Guy Fawkes Night is a bonfire night celebrated in the United Kingdom on November 5 to commemorate the night that would have changed the nation’s history. It commemorates the failure of the Gunpowder Plot against King James I by English Catholics led by Guy Fawkes, Britain’s most infamous rebel, and Robert Catesby. The plot had been to blow up the Parliament building and assassinate the King. A member of the group betrayed them and Guy Fawkes was arrested just when it was time to ignite the gunpowder and execute the mission. From then, every night on November 5, bonfires were set alight to celebrate the safety of the King. However, others do the ritual in commemoration of Fawkes for his brevity of fighting for Catholicism in England.
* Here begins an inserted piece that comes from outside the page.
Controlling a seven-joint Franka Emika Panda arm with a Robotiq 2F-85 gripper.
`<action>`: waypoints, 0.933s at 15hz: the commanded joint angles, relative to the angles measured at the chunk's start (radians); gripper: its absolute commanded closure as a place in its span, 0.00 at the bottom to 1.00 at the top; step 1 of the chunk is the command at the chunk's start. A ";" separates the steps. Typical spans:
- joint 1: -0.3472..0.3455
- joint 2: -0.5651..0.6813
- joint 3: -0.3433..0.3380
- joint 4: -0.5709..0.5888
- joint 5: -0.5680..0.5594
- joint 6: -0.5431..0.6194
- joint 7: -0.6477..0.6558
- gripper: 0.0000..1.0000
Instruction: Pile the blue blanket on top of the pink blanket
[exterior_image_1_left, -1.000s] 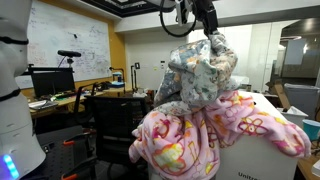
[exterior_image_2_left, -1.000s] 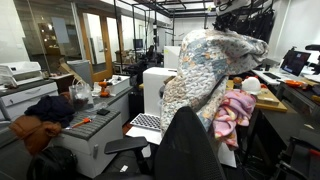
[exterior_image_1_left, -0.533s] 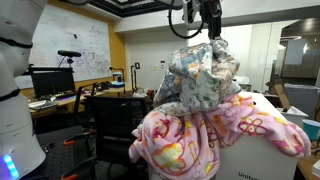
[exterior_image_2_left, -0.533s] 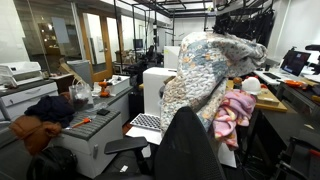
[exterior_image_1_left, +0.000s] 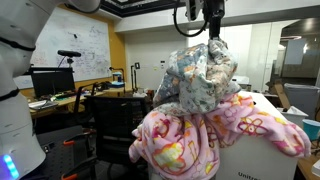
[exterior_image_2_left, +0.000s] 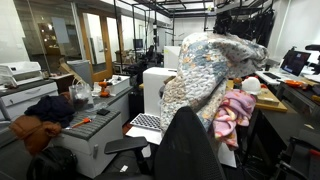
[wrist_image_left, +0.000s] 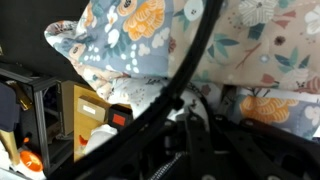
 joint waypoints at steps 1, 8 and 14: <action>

History of Guy Fawkes Night
During the reign of Queen Elizabeth I, dozens of Catholic priests were assassinated after the Pope excommunicated her in 1570. English Catholics were repressed and were allowed to neither conduct mass nor marry according to their customs. Upon her death in 1603, many Catholics anticipated that her heir, King James I, could tolerate the religion. James’ wife and mother were both Catholics and it had been rumored that James I would also convert to Catholicism. Unfortunately, upon taking over the throne, he did not uphold religious tolerance for Catholics. In 1604, he explicitly condemned Catholicism, calling it a superstitious religion and mandated all Catholic Priests to depart from England. He also carried on the tyrannical policies of his predecessor against Catholics and fined all who never attended Protestant masses.
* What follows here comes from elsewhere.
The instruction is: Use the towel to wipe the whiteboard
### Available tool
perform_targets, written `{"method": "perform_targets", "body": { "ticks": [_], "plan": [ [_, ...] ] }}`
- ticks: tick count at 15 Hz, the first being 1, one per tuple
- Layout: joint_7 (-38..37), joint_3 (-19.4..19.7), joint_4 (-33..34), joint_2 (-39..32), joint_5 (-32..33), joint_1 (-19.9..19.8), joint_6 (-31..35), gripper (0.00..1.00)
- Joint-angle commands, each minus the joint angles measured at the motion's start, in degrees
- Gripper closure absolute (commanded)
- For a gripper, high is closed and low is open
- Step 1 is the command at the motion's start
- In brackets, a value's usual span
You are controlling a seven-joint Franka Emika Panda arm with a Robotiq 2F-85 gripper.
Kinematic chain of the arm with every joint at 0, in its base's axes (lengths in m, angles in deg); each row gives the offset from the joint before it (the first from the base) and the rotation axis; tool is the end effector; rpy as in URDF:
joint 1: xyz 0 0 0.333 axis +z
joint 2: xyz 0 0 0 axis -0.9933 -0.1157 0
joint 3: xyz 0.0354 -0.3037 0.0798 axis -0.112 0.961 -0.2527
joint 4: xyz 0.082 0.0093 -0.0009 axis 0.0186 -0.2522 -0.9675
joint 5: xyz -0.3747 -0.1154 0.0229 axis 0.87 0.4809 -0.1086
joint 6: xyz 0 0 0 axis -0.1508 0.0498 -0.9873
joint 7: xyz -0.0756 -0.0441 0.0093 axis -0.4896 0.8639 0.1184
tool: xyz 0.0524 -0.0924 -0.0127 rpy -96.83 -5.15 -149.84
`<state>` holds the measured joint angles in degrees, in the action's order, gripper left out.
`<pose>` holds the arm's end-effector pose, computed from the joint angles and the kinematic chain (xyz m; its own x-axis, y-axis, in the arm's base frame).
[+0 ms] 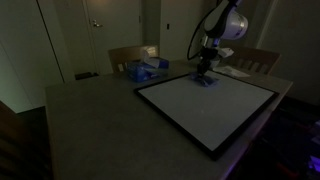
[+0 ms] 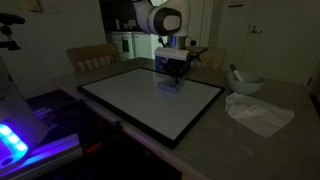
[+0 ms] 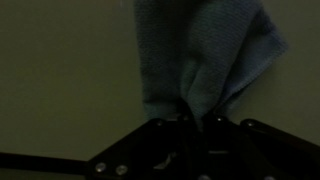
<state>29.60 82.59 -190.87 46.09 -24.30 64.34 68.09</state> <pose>0.5548 -0.1219 0.1630 0.9757 0.1969 0.0958 0.2025 -0.9779 -0.0521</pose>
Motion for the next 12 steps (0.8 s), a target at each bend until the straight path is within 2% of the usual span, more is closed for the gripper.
{"method": "perform_targets", "body": {
  "ticks": [1, 9, 12],
  "plan": [
    [-1.84, 0.68, -0.26, 1.01, -0.45, 0.91, -5.38, 0.97],
    [-4.26, 2.12, -4.04, 4.19, -0.2, 3.13, -12.24, 0.97],
    [-4.9, 2.93, -6.61, 5.65, -0.17, 4.32, -11.64, 0.97]
  ]
}}
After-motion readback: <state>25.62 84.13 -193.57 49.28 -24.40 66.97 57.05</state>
English Catholics had on several occasions tried and failed in conspiracies against Queen Elizabeth I. However, they were still persistent and the last plot was done by a group of 13 young men, among them Robert Catesby and Guy Fawkes. Their plot, the Gunpowder Plot, was to ignite thirty-six barrels of gunpowder beneath the House of Lords. However, one of the group members betrayed the team and Guy Fawkes was arrested. He was tortured and gave the names of his co-conspirators who pleaded guilty to high treason and were sentenced to death in January 1606 by hanging, drawing, and quartering as a warning to conspirators.
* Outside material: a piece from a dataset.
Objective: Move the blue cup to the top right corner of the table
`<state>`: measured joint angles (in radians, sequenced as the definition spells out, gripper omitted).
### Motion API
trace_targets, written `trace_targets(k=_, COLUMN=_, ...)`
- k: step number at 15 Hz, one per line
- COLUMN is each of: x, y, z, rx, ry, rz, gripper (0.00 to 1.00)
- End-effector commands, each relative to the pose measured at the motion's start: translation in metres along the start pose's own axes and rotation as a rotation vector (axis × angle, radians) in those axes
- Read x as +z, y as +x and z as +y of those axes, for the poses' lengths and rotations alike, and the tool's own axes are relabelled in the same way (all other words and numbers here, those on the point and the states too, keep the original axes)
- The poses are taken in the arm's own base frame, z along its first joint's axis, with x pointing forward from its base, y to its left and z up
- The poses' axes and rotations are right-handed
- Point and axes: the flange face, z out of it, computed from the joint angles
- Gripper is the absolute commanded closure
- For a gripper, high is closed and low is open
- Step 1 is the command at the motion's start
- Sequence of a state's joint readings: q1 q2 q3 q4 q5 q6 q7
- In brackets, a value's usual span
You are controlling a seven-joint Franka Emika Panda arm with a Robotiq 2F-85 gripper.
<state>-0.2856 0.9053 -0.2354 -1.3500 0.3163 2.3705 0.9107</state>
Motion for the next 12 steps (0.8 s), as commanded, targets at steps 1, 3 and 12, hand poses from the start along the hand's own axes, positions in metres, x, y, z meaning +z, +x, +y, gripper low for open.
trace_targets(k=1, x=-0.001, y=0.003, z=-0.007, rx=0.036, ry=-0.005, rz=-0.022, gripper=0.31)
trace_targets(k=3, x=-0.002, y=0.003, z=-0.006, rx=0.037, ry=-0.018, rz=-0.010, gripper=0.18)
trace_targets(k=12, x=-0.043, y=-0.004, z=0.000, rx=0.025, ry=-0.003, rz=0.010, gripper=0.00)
Significance of Guy Fawkes Night
The prosecution of Guy Fawkes did not immediately free Catholics until 1828 when they were finally emancipated in England. They were granted full rights to vote, conduct mass publicly, and marry under their rites and customs.
The House of Parliament is still searched even today by the Yeomen of the guards before the state opening, which is conducted every year in November since 1928. It is a ceremonial ritual done to ensure that no modern day Fawkes is hiding in the cellars. Though the cellar Fawkes tried to blow up was destroyed in the medieval House of Parliament fire in 1834, his lantern is preserved in the Ashmolean Museum, Oxford.
Guy Fawkes Night is celebrated in the United Kingdom and some British colonies with bonfires, parades, and fireworks. Straw dummies representing Fawkes and contemporary political figures are tossed in the bonfires as a form of sacrifice for Fawkes’s treason.